▶ **Exercise goal**
Which lines in the data below contain the word "bowl"? Return each of them.

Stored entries
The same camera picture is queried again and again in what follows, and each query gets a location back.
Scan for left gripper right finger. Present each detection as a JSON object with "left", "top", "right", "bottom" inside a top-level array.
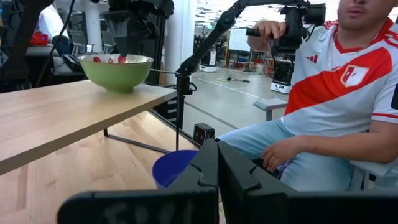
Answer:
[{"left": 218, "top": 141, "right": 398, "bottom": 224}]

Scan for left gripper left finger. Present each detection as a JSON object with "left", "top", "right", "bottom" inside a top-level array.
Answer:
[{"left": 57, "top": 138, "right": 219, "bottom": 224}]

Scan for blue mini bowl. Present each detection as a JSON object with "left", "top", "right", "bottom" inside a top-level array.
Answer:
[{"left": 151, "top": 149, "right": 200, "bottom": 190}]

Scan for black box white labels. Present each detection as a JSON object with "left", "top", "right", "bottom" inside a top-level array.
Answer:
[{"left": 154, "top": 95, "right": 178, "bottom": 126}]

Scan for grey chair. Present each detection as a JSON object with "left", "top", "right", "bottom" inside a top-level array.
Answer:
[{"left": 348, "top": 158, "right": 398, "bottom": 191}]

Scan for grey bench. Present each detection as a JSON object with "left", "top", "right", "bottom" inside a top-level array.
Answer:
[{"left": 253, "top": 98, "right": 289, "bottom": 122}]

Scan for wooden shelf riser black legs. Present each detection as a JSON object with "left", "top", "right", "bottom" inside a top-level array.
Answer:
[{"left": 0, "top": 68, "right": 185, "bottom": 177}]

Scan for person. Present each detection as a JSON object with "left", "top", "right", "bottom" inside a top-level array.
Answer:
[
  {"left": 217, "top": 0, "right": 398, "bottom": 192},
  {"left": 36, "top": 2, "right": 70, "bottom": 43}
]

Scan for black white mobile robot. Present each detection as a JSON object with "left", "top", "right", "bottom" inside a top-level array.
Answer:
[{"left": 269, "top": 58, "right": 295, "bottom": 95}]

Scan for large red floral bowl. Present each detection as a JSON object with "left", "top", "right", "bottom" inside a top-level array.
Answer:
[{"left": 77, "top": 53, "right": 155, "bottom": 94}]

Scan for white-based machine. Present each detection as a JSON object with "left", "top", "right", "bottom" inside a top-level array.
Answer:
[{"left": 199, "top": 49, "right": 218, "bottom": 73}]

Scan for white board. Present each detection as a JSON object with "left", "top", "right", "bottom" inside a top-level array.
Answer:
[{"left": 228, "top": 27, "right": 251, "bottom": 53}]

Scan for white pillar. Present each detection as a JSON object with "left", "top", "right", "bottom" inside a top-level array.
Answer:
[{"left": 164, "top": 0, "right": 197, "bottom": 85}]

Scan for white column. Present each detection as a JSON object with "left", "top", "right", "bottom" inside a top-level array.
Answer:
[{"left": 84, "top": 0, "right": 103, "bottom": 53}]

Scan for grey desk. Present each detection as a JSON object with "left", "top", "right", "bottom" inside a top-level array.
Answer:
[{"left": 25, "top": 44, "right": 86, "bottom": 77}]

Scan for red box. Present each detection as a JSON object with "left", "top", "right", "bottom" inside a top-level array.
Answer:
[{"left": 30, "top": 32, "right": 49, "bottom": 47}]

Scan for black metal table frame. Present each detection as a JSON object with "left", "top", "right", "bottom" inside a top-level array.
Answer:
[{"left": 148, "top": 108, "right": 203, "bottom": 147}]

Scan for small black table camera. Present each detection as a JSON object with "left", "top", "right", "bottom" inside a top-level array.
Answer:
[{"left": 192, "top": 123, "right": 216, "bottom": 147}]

---

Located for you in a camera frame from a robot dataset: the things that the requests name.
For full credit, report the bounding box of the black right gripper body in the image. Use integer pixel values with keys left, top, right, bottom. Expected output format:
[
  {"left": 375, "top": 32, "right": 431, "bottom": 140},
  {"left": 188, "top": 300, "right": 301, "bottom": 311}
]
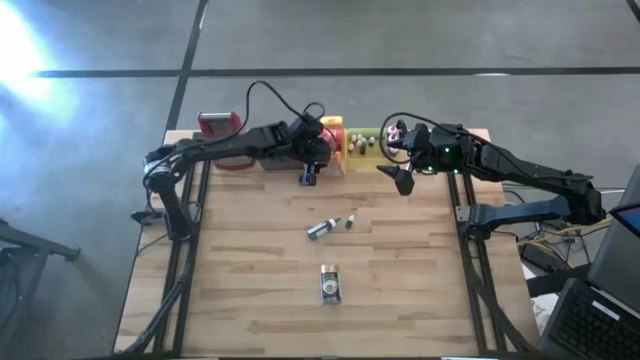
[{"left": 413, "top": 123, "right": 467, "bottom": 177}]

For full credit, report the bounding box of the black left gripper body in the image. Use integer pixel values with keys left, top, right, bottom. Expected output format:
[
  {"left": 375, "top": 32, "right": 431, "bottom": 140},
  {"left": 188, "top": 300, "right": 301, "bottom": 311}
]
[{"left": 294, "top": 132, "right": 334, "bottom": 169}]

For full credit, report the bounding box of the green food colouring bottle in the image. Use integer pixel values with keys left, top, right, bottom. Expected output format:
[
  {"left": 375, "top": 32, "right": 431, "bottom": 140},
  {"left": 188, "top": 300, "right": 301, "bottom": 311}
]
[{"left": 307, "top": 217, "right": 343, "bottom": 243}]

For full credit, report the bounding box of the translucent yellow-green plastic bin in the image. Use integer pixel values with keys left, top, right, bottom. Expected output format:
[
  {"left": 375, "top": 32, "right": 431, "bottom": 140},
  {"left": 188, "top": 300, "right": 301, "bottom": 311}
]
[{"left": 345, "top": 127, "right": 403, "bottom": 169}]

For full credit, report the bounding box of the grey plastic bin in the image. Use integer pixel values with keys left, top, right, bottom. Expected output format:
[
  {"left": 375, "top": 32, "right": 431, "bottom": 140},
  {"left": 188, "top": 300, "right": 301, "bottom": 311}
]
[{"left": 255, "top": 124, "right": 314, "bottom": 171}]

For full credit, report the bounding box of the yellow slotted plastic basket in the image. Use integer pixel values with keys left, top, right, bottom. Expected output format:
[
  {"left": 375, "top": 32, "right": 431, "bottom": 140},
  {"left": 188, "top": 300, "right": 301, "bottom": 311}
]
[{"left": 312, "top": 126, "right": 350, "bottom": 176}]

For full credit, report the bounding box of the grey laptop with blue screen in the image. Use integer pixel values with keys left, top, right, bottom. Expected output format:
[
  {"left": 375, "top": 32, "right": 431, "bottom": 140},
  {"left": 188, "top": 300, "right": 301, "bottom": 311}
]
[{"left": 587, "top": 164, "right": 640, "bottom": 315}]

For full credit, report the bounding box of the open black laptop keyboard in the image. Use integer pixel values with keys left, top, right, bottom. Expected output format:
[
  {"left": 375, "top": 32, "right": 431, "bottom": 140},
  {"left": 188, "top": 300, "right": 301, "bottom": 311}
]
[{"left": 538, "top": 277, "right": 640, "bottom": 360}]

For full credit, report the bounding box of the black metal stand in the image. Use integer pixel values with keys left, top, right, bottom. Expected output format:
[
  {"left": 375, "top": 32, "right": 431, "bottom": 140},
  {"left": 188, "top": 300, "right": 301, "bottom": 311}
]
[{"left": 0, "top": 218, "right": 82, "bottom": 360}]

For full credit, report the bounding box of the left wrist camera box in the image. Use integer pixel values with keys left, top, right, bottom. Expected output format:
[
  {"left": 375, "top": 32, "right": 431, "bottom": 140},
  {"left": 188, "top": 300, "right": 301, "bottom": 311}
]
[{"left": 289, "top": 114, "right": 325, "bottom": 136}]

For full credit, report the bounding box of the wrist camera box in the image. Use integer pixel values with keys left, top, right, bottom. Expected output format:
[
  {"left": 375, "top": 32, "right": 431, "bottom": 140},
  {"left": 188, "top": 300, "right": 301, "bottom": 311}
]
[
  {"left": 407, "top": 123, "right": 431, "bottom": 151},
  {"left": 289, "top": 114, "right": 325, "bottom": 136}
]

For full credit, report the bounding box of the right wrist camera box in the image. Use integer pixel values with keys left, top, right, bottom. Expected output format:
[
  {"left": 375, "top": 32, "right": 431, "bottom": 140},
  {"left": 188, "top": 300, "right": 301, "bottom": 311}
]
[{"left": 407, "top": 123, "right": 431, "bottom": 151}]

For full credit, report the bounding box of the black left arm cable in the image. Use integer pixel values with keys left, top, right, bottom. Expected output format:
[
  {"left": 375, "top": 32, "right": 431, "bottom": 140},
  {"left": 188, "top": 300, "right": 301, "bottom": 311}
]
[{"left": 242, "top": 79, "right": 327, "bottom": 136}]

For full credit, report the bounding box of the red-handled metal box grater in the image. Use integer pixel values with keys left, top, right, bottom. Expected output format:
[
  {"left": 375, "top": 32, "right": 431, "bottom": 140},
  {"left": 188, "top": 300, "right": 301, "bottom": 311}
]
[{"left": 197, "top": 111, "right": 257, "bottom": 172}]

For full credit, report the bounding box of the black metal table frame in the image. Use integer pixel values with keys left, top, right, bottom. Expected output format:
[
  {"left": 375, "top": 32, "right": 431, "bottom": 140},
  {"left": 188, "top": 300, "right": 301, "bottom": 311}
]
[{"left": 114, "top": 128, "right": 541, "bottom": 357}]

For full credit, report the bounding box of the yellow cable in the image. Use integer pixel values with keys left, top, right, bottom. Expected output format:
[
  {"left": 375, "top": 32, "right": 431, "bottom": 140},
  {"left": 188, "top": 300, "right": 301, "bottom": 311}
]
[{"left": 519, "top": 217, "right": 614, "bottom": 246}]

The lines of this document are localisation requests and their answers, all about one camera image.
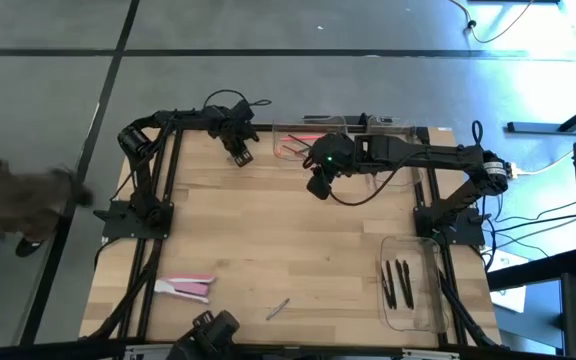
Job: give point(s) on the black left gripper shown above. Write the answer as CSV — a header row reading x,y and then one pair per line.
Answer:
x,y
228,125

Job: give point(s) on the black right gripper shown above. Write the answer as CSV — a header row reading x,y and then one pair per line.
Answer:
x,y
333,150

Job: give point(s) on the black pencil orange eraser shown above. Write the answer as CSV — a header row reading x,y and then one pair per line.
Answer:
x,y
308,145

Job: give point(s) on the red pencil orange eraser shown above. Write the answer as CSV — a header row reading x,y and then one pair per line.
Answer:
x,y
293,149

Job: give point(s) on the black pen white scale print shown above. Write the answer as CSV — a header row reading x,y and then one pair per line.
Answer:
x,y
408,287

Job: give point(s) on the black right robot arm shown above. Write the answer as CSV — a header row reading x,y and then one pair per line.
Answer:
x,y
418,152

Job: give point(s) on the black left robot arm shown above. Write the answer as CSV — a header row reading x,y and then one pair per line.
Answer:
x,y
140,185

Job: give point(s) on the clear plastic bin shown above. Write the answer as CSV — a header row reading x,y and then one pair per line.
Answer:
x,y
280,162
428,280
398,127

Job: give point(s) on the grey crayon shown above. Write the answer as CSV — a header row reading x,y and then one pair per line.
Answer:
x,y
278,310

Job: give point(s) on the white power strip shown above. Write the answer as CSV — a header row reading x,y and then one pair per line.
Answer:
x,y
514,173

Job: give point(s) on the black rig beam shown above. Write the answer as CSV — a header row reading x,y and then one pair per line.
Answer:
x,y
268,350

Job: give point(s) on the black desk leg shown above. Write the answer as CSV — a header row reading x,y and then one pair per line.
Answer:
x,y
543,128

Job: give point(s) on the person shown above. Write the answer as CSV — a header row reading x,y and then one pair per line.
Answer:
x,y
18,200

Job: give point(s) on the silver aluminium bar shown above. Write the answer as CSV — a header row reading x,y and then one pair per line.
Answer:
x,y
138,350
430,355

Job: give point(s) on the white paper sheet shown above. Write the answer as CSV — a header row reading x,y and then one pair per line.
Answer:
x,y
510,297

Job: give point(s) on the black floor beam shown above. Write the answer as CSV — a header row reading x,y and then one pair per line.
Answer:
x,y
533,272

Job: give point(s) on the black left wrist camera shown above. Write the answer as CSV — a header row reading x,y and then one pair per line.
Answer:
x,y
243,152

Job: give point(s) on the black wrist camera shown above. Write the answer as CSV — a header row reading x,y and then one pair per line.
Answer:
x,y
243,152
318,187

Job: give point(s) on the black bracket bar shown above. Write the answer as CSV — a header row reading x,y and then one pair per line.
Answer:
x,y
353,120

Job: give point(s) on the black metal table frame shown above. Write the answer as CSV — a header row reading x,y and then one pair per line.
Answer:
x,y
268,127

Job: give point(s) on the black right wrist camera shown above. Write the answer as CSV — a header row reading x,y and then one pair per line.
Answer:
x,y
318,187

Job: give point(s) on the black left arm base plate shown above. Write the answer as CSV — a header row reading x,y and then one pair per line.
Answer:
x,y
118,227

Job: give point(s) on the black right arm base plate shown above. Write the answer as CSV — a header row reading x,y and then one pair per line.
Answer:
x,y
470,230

▶ **Exercise solution**
Scan for blue mini bowl. Present each detection as a JSON object with "left", "top", "right", "bottom" inside a top-level array.
Scan for large red floral bowl. Present each detection as a JSON object with "left", "top", "right", "bottom" inside a top-level array.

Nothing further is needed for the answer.